Ma c'è stato qualche sindaco che ha cercato di collaborarla? Anche qui Alfano è diretta: «Sì, il sindaco di Enna è stato uno di questi, anche il sindaco di Cerami ha sempre pagato cercando di dare una mano».

Il “botto” lo riserva quando le si chiede se vede una soluzione al problema: «Sì, deve intervenire la magistratura invece di stare alla finestra.
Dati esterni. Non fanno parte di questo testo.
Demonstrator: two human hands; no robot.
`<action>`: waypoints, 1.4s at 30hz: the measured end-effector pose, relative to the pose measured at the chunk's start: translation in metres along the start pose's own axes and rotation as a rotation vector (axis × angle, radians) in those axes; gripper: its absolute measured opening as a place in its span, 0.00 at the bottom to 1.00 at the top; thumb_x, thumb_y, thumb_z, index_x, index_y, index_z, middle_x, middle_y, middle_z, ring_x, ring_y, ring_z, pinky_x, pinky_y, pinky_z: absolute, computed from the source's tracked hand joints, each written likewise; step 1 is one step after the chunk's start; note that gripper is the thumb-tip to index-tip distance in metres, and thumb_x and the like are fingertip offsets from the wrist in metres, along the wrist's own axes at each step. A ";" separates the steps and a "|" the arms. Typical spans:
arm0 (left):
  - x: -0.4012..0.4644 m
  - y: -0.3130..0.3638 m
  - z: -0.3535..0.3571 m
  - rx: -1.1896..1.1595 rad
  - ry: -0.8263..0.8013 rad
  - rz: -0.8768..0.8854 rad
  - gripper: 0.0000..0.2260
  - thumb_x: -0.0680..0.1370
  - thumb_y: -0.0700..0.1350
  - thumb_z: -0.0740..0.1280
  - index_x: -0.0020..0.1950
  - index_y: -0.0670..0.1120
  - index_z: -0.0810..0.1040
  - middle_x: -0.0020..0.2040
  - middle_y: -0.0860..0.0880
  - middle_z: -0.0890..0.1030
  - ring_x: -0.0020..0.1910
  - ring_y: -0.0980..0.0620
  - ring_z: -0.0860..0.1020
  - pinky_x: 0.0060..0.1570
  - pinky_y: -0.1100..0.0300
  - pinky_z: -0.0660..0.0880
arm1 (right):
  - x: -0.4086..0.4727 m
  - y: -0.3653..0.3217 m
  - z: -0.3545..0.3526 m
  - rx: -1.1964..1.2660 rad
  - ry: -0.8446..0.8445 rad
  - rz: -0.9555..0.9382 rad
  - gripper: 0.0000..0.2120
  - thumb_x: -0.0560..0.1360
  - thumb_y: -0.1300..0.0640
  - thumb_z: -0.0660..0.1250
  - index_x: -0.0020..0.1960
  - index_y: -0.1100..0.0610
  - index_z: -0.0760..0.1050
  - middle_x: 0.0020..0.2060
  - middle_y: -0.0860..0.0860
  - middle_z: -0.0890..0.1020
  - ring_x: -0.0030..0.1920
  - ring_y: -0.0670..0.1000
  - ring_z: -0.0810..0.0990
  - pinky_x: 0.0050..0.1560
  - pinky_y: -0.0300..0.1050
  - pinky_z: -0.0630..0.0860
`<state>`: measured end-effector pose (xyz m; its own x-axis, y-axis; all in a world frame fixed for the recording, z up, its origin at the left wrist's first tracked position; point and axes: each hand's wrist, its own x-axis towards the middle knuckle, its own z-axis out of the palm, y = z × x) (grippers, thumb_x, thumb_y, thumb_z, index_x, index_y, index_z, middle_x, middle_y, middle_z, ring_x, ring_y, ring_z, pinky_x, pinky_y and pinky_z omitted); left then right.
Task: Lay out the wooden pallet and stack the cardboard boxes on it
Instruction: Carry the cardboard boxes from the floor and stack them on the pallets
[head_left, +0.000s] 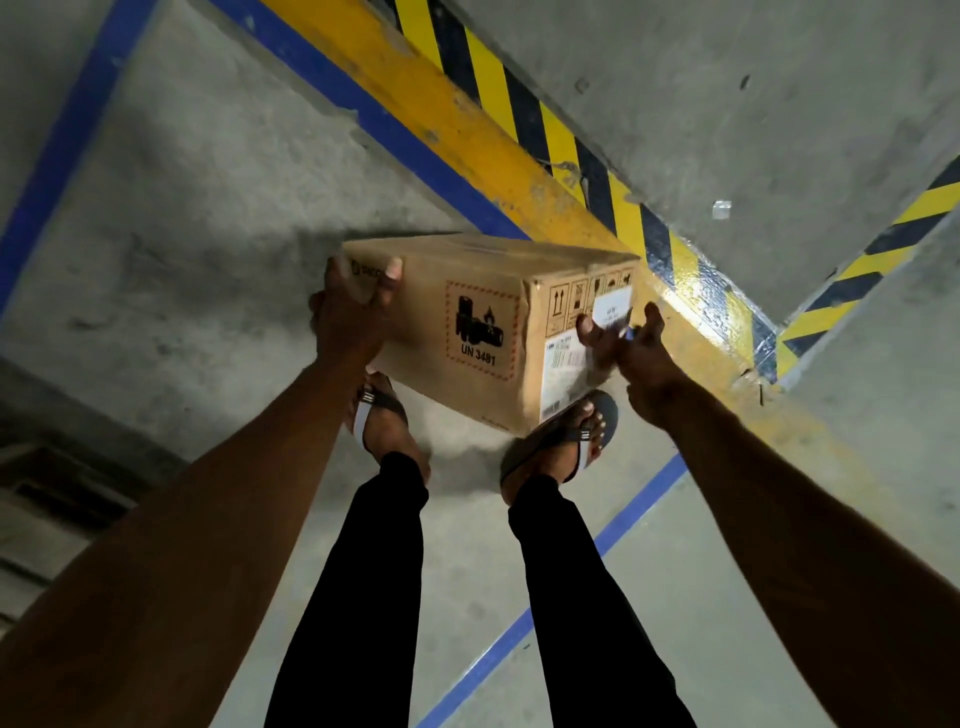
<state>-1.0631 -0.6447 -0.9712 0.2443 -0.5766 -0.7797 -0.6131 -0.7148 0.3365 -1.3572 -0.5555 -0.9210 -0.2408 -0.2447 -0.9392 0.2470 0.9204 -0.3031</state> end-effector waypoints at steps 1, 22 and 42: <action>-0.003 0.000 -0.003 -0.021 -0.013 0.033 0.50 0.69 0.81 0.58 0.84 0.54 0.60 0.78 0.40 0.69 0.75 0.37 0.70 0.72 0.40 0.71 | 0.003 -0.009 0.003 -0.048 -0.023 -0.033 0.53 0.66 0.48 0.84 0.80 0.48 0.55 0.63 0.47 0.82 0.58 0.44 0.79 0.57 0.47 0.68; -0.013 -0.164 -0.067 -0.591 0.025 -0.274 0.31 0.70 0.78 0.64 0.52 0.52 0.82 0.43 0.50 0.88 0.42 0.50 0.87 0.40 0.54 0.83 | 0.016 0.006 0.128 -0.451 0.009 -0.215 0.30 0.66 0.46 0.84 0.63 0.46 0.75 0.52 0.45 0.83 0.54 0.49 0.81 0.46 0.42 0.77; -0.287 -0.126 -0.490 -0.917 0.230 -0.342 0.25 0.82 0.67 0.61 0.44 0.48 0.82 0.39 0.50 0.82 0.40 0.49 0.81 0.35 0.60 0.74 | -0.451 -0.223 0.347 -0.761 -0.170 -0.245 0.12 0.84 0.49 0.65 0.44 0.51 0.78 0.31 0.46 0.81 0.40 0.52 0.75 0.40 0.39 0.73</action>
<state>-0.6873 -0.5833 -0.5311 0.4978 -0.2765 -0.8220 0.3085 -0.8294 0.4658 -0.9777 -0.7561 -0.4861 -0.0447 -0.4525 -0.8906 -0.5137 0.7750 -0.3680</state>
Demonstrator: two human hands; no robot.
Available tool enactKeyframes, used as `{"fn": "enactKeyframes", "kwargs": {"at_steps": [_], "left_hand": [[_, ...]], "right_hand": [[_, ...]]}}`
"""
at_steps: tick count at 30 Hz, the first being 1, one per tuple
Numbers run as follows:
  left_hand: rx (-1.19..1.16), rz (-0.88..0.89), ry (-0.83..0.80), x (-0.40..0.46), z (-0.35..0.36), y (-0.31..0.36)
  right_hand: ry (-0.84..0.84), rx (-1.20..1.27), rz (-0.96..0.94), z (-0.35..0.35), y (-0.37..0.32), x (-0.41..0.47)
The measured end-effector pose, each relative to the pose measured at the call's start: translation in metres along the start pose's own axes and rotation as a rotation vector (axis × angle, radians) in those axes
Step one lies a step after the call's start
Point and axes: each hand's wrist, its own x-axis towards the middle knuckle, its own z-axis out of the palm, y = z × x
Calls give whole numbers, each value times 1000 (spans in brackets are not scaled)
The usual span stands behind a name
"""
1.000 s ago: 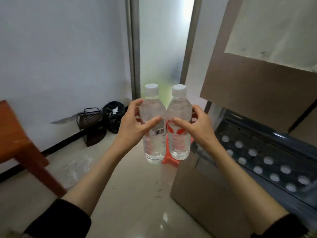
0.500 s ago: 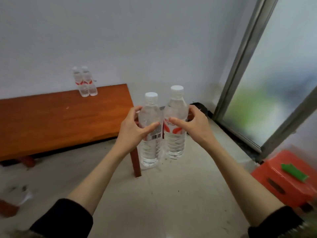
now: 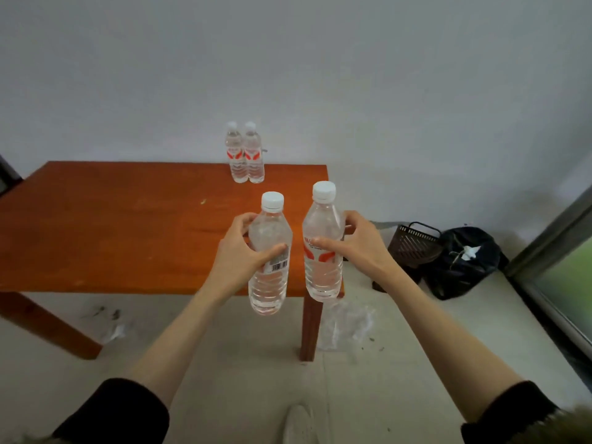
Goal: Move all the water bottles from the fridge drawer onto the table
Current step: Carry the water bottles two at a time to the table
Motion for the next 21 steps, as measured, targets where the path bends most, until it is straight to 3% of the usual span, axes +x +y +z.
{"fn": "enactKeyframes", "kwargs": {"at_steps": [13,21], "left_hand": [[169,-155,-69,228,17,-39],[80,-29,-230,361,32,-53]], "right_hand": [[-167,-138,37,11,40,241],[-115,-93,134,34,70,370]]}}
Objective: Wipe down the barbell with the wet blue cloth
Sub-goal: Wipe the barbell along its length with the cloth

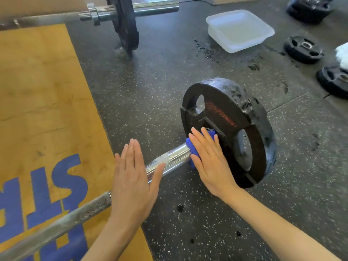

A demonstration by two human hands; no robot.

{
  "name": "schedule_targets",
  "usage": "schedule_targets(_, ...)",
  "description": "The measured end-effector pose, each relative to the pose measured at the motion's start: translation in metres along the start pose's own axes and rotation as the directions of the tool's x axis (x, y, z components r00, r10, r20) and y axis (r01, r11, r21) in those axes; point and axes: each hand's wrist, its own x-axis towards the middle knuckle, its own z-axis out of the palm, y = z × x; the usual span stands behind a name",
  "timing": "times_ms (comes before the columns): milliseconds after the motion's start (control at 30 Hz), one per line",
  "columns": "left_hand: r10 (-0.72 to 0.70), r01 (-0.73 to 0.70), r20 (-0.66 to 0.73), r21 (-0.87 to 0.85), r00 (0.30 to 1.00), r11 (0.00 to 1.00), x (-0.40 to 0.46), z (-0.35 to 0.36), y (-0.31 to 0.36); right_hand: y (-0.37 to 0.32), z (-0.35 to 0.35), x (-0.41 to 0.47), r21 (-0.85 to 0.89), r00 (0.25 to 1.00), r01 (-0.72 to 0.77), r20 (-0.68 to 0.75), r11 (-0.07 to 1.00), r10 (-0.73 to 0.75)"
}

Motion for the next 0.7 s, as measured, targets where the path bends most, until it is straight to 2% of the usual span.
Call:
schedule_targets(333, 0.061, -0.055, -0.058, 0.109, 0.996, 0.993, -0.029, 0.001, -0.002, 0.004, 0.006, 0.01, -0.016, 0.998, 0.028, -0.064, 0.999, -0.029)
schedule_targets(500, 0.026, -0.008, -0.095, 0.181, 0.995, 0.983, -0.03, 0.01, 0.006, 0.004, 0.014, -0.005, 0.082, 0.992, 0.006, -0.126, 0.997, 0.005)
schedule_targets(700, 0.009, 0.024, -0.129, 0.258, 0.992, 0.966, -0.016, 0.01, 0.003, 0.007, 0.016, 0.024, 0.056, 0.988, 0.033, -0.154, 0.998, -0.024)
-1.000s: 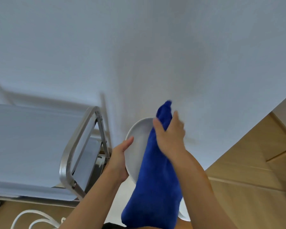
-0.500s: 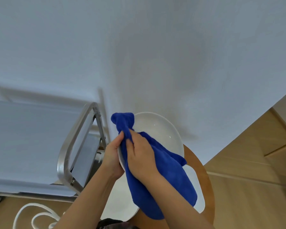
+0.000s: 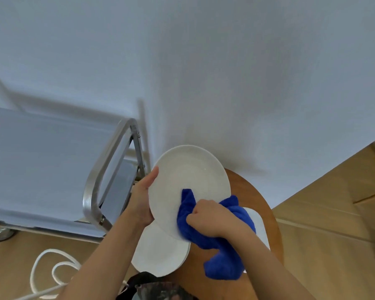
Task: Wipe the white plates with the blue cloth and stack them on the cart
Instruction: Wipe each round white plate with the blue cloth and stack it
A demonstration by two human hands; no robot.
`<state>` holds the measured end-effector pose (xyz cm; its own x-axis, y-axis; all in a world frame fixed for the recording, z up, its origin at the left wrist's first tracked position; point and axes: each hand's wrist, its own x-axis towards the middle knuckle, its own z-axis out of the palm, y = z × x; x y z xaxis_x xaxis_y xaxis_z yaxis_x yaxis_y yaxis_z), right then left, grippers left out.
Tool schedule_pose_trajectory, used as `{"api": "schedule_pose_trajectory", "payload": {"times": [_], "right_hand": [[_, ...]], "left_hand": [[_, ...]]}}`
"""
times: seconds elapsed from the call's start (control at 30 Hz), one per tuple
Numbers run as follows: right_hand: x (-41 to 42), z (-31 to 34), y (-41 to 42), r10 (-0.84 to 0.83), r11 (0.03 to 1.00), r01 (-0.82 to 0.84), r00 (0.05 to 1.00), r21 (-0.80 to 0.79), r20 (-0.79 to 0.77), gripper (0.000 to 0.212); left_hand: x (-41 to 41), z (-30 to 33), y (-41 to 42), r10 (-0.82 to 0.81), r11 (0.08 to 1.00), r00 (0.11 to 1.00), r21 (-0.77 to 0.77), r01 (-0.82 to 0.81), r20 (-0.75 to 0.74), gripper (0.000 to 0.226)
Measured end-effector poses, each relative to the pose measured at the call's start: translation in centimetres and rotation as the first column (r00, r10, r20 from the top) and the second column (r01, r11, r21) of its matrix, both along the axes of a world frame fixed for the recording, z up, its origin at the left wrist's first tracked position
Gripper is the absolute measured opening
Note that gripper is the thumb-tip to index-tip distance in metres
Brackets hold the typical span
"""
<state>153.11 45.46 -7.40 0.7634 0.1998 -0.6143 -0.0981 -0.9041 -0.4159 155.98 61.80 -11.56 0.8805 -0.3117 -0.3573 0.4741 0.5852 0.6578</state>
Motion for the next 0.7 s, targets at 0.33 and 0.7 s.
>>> {"api": "schedule_pose_trajectory", "payload": {"times": [0.33,0.7], "right_hand": [[1.1,-2.1,-5.3,-0.485,0.874,0.472,0.84,0.112,0.242,0.037],[-1.9,-10.6,-2.2,-0.772,0.622,0.729,0.632,0.286,0.066,0.031]], "left_hand": [[-1.7,-8.4,4.7,0.133,0.976,0.962,0.199,-0.086,-0.239,0.039],[-5.2,-15.7,5.9,0.215,0.964,0.862,0.242,-0.112,-0.459,0.028]]}}
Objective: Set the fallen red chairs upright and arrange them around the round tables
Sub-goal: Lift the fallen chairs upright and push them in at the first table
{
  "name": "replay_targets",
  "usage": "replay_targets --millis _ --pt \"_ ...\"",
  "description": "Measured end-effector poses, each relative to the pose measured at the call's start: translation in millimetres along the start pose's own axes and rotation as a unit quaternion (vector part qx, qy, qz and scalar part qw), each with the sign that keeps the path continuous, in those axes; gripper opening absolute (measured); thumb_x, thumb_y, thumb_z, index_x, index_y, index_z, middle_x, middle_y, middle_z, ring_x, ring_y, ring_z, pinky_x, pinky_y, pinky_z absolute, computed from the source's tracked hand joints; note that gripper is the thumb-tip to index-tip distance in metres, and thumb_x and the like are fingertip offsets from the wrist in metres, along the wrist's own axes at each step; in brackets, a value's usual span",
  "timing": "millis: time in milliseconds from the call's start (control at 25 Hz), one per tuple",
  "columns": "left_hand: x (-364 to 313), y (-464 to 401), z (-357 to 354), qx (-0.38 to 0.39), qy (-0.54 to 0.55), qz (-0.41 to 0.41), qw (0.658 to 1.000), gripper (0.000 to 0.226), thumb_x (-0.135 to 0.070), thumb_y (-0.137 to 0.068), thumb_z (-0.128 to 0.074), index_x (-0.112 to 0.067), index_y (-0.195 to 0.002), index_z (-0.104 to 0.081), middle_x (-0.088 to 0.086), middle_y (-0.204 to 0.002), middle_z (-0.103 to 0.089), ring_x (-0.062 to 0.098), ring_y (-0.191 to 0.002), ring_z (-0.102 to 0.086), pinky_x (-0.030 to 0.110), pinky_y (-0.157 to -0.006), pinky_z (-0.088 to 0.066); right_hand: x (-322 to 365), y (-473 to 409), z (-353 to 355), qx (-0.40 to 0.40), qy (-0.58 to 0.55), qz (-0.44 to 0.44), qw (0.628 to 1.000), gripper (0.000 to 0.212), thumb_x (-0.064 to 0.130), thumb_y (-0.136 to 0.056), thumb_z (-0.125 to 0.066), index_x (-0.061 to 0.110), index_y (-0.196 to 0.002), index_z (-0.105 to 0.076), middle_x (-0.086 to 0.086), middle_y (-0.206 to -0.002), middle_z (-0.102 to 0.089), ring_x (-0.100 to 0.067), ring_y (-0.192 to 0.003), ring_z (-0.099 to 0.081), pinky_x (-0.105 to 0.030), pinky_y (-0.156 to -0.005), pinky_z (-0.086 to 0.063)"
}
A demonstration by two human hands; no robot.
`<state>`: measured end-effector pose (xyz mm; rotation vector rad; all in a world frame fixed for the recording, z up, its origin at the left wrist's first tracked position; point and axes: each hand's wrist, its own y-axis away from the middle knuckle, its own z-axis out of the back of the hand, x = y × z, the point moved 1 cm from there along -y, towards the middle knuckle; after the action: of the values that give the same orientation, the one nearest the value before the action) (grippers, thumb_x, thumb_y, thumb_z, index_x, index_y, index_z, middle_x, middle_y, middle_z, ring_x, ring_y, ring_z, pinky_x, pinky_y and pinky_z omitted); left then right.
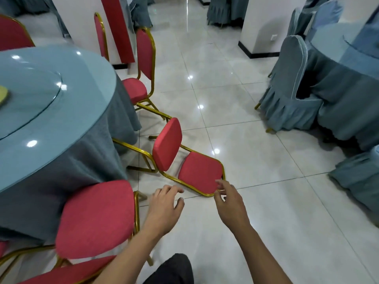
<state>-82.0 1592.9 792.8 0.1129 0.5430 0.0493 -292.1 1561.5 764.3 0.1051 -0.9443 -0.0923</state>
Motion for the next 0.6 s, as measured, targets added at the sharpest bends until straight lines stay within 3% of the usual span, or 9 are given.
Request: replay_targets --millis 160,320,600 --pt "-33.5 -77.1 -21.3 -0.02 0.017 0.002 1.0 0.024 -0.033 -0.1 -0.048 -0.034 -0.122 -0.057 -0.014 -0.123 -0.055 0.014 -0.115 -0.046 0.031 -0.099 -0.032 -14.4 -83.9 34.8 0.008 0.004 0.011 1.0 0.029 0.024 -0.1 -0.054 0.034 -0.126 -0.057 0.012 -0.116 -0.06 0.001 -0.103 -0.06 -0.028 -0.089 -0.051" --pt "-54.2 -171.4 -34.9 -0.042 0.042 0.024 0.998 0.024 -0.035 -0.1 -0.048 -0.034 -0.122 -0.057 -0.014 -0.123 -0.056 0.014 -0.114 -0.046 0.031 -0.1 -0.034 -9.7 -183.1 62.1 0.04 0.039 0.015 0.998 0.031 0.022 -0.1 -0.052 0.032 -0.129 -0.057 0.011 -0.116 -0.058 0.006 -0.1 -0.056 -0.023 -0.088 -0.046" --pt "-92.7 -307.1 -49.1 -0.056 0.056 0.054 0.995 0.034 -0.044 -0.094 -0.036 -0.033 -0.115 -0.06 -0.014 -0.117 -0.061 0.016 -0.11 -0.052 0.036 -0.099 -0.039 3.7 -333.8 94.5 0.079 0.083 0.033 0.993 0.031 0.022 -0.1 -0.052 0.035 -0.128 -0.055 0.01 -0.116 -0.058 -0.001 -0.1 -0.057 -0.021 -0.08 -0.043"
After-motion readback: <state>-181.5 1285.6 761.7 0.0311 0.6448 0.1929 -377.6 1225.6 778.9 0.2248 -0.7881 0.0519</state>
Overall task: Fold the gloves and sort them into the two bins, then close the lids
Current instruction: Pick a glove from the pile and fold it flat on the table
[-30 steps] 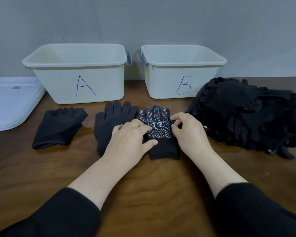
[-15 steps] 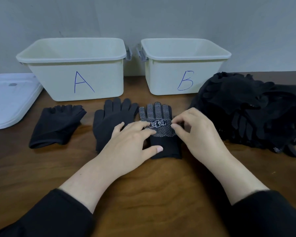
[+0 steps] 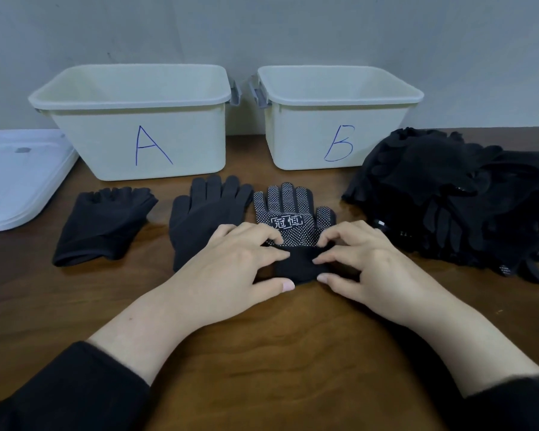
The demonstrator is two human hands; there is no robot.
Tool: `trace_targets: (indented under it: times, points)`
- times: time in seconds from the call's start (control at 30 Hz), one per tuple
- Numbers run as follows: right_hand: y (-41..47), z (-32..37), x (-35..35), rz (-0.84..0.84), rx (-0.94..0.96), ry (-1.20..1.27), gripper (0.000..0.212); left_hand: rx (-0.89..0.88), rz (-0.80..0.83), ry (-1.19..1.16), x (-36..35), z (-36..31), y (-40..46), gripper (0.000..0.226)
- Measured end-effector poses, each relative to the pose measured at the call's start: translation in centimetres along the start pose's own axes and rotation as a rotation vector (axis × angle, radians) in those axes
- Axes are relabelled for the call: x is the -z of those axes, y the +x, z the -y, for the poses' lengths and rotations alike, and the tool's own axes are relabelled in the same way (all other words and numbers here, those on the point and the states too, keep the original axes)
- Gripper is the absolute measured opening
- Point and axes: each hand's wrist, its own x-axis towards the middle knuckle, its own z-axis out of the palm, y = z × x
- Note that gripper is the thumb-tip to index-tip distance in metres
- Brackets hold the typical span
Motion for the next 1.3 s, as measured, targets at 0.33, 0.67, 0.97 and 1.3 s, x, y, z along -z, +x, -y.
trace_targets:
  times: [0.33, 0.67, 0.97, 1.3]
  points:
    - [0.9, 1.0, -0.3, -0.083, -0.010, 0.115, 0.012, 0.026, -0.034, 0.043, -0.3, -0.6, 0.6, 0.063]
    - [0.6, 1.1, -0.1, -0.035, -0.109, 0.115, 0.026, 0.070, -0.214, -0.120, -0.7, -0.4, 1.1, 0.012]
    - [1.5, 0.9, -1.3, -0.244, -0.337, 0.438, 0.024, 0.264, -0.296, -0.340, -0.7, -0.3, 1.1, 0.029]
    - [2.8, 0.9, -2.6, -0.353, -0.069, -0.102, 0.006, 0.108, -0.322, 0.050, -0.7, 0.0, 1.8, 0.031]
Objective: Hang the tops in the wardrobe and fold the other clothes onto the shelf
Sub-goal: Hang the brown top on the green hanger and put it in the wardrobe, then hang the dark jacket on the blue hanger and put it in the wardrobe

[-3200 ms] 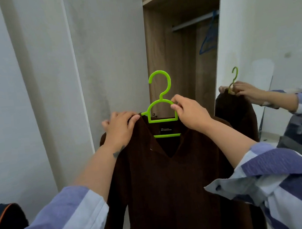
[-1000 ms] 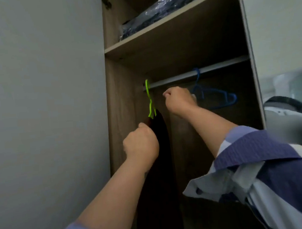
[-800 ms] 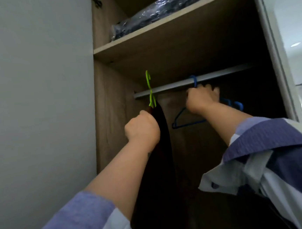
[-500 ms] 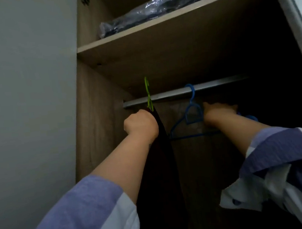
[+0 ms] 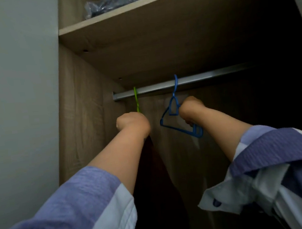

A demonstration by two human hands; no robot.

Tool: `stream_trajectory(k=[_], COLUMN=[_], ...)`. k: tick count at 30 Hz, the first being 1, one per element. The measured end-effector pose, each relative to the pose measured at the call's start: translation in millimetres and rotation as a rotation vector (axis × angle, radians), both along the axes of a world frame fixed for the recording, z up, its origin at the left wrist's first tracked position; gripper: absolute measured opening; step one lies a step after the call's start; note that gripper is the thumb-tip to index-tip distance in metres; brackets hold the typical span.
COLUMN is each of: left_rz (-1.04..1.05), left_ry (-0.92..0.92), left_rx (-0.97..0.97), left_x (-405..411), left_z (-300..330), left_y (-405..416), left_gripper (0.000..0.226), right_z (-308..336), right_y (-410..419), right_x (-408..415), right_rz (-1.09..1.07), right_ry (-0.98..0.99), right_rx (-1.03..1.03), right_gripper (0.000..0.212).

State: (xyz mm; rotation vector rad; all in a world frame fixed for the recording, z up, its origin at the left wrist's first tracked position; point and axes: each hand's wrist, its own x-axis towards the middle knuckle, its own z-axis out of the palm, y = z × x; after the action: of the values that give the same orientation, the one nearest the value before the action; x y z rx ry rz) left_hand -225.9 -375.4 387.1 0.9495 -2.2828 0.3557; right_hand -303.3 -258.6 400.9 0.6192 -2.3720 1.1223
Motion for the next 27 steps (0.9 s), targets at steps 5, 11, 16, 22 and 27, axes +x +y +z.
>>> stream_trajectory(k=[5,11,16,22,27], left_rz=[0.017,-0.021,0.010,-0.183,-0.256], left_ry=[0.000,0.152,0.163,0.074,0.198], left_rx=[0.007,-0.028,-0.178,-0.261,0.454], left_x=[5.3,9.4,14.8,4.9,12.6], left_z=[-2.6,-16.0,-48.7,-159.1,-254.5], left_y=[4.4,14.4,25.6,60.7,91.8], left_gripper=[0.030,0.026,0.059,0.062,0.059], right_z=[11.3,21.6,-24.3,-116.3,-193.1], right_y=[6.6,18.0,31.7,55.2,104.7], right_x=[18.1,33.1,37.0,54.4,87.0], right_rz=[0.048,0.119,0.130,0.126,0.292], right_ry=[-0.030,0.076,0.014,-0.084,-0.149], right_rx=[0.016,-0.009,-0.001,0.095,0.377], right_gripper=[0.017,0.035,0.034,0.046,0.043])
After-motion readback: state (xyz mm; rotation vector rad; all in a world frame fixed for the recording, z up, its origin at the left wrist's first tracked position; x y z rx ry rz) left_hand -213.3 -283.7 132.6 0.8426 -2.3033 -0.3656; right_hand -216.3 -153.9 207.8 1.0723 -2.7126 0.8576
Ci sono degli abusi, dei reati e stiamo parlando di cifre colossali, fermo restando che non so cosa sia accaduto negli anni precedenti, ma da quando mi sono insediata non ho fatto altro che mandare denunce circostanziate alla Procura richiedendo spesso un intervento immediato; davanti a tutto questo i sindaci nel vedere l'immobilità hanno probabilmente acquisito una sensazione di impunità e immunità. Riscontro invece la celere attività allor quando mi denuncia il sindaco di Agira per diffamazione dopo che sono stata minacciata e diffamata da suo figlio davanti a tutti, e vengo immediatamente raggiunta da un avviso di garanzia».

Nel finale pensa ai cittadini ennesi: «Credo meritino di più di essere presi in giro un po' da tutti, c'è gente per bene onesta. Io non ho perso nulla, ho giocato la mia parte, ho fatto la mia figura di persona per bene, hanno perso le persone per bene perché era la possibilità per affermare un principio di legalità e invece ad alcuni questa situazione va bene».